Total RNA was isolated from SKBR3 and SKBR3/100-8 cultured cells by using RNeasy micro kit (#74004; Qiagen). The quality of RNA was determined by separation of the RNA via capillary electrophoresis using the Agilent 2100 Bioanalyzer. Whole Human Genome 4 × 44K (Cat#: G4112F, Agilent) expression array was used to compare the gene profiles between SKBR3 and SKBR3/100-8. Microarray slides were read using Agilent Scanner. Agilent Feature Extraction software version 9.13 was used to calculate the gene expression values. Differences of P < 0.01 and ≥2-fold expression were considered as significant.

The Wnt/β-catenin pathway–regulated gene profiles in the cell lines were examined using Human Wnt/β-catenin Regulated cDNA plate array (Cat# AP-0171, Signosis) according to manufacturer's instructions.

Wnt3 siRNA, a pool of 3 target-specific 19–25 nt siRNA (sc-41106, Santa Cruz Biotechnology), was used to knockdown the Wnt3 gene. The EGFR siRNA (sc-29301, Santa Cruz Biotechnology) targeting specific 20–25 nt siRNA and the ErbB-3 siRNA (sc-35327, Santa Cruz Biotechnology) targeting specific 19–25 nt siRNA were used to knockdown EGFR and HER3 gene expression, respectively.

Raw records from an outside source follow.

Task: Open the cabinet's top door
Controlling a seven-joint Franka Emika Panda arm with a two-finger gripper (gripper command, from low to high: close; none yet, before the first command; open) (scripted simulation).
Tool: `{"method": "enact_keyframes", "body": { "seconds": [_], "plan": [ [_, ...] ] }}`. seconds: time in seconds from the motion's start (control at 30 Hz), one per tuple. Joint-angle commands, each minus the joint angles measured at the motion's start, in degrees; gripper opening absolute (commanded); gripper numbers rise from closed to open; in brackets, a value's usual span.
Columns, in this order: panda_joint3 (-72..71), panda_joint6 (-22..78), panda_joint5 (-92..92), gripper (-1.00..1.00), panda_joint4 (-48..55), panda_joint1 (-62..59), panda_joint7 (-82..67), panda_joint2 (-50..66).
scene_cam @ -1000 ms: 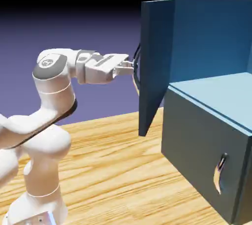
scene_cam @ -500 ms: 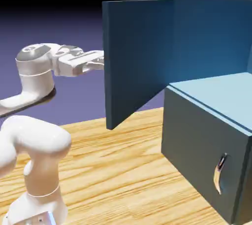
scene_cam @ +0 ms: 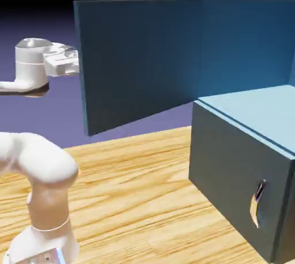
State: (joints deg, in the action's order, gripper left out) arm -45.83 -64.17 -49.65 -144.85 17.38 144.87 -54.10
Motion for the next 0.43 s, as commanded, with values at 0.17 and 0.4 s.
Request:
{"method": "enact_keyframes", "body": {
  "seconds": [0.17, 0.4],
  "plan": [
    [-11.16, 8.39, 5.07, -1.00, 11.72, -12.46, 3.24, 8.01],
    [-22.12, 15.22, 8.30, -1.00, 22.28, -25.69, 4.99, 12.59]
  ]
}}
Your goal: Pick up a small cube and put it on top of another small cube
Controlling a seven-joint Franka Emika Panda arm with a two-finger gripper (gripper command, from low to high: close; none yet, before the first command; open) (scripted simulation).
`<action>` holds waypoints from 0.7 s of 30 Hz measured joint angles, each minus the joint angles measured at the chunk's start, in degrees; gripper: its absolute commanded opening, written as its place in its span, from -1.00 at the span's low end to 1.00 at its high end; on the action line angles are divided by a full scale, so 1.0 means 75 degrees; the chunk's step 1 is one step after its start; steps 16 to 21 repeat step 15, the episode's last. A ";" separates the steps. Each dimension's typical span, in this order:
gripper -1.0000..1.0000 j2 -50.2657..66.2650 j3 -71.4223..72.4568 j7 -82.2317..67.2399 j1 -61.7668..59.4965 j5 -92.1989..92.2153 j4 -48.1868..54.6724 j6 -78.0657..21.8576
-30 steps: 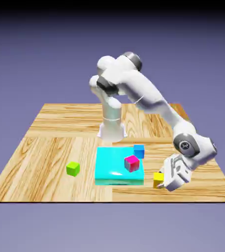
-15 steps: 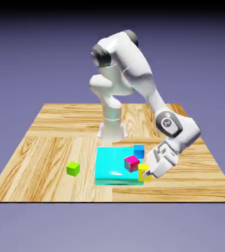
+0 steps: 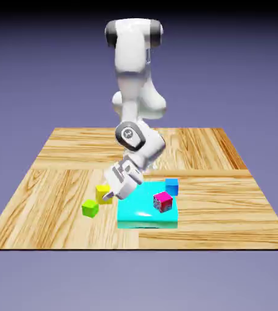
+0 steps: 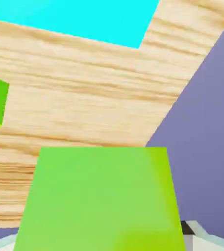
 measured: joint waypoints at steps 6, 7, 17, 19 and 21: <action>-1.00 -0.0334 -0.0777 -0.0214 -0.0230 -0.1336 -0.0762 0.0838; -1.00 -0.0057 -0.0801 -0.0015 -0.0280 -0.1574 -0.0620 0.0760; 1.00 0.1438 -0.0944 0.1069 -0.0420 -0.2868 0.0147 0.0341; 1.00 0.1438 -0.0944 0.1069 -0.0420 -0.2868 0.0147 0.0341; 1.00 0.1438 -0.0944 0.1069 -0.0420 -0.2868 0.0147 0.0341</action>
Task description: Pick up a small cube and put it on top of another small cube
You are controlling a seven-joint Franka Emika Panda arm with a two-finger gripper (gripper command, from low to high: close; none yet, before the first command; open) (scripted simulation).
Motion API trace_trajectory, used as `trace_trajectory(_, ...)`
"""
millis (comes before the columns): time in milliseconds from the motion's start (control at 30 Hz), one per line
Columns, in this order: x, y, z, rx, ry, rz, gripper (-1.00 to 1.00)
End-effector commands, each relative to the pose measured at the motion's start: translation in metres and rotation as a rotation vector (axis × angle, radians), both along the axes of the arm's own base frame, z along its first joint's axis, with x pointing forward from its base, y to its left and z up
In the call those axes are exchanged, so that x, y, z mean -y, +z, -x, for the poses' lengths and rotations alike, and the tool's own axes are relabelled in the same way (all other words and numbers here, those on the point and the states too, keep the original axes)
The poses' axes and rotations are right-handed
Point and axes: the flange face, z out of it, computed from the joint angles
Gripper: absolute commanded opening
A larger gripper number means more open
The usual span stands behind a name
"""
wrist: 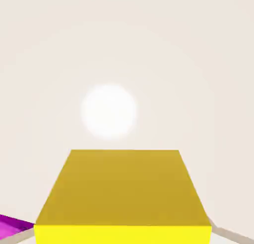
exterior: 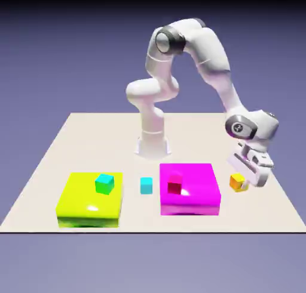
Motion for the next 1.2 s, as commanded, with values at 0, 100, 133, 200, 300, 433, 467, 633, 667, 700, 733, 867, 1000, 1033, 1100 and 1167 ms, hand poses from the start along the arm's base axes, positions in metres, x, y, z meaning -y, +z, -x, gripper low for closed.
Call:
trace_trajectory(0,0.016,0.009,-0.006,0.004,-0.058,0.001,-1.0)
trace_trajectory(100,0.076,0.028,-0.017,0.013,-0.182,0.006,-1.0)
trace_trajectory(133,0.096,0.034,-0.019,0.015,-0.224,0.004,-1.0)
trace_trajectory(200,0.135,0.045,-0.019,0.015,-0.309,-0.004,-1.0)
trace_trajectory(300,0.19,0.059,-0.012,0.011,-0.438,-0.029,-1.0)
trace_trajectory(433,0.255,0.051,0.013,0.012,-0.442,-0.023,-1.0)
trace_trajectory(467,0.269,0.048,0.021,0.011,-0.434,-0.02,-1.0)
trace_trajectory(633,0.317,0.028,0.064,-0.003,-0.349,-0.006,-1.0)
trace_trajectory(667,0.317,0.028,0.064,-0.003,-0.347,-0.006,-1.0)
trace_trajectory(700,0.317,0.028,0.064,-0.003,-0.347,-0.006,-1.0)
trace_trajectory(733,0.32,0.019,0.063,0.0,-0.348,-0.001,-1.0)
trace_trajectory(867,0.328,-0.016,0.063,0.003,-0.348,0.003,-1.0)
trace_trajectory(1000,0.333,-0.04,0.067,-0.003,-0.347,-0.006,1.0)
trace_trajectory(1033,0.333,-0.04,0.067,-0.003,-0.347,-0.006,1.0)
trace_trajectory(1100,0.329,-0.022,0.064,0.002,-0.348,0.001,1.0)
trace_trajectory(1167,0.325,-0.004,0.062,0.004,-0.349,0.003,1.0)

siRNA-A negative sequence (sc-37007, Santa Cruz Biotechnology) was used in parallel for each knockdown experiment served as control. Lipofectamine 2000 transfection reagent (Cat#: 11668-019, Invitrogen) was used for transfection following the manufacturer's instructions. Gene expression after siRNA knockdown was determined by PCR or quantitative reverse transcription PCR (qRT-PCR), with specific primers (Supplementary Table S1).

Overexpressing Wnt3 was done by stable transfection of a full-length Wnt3 gene (RG21115, Origene) into the cell; the empty vector (PS100010, Origene) was also transfected into SKBR3 cells as a control. Lipofectamine PLUS reagent (Invitrogen) was used for transfection following the manufacturer's instruction. The single clones from the Wnt3 transfected cells were selected by 400 μg/mL G418 and confirmed by qRT-PCR and Western blot analysis.

The invasive assay was done in 24-well cell culture chambers using inserts with 8-μm pore membranes precoated with Matrigel (28 μg/insert; Sigma). Cell suspensions (2 × 10⁵/mL) were placed in the upper wells and fibroblast-conditioned medium was filled in the lower wells. The cells were cultured for 24 hours and then fixed by 0.5 mL of 0.5% glutaraldehyde in 1× PBS and stained by 0.5 mL of 0.5% Toluidine Blue. The numbers of invaded cells was counted with ×20 objective of microscope from 3 files per membrane and then normalized with total numbers of cells. Each experiment was carried out twice and each condition was duplicated at each time.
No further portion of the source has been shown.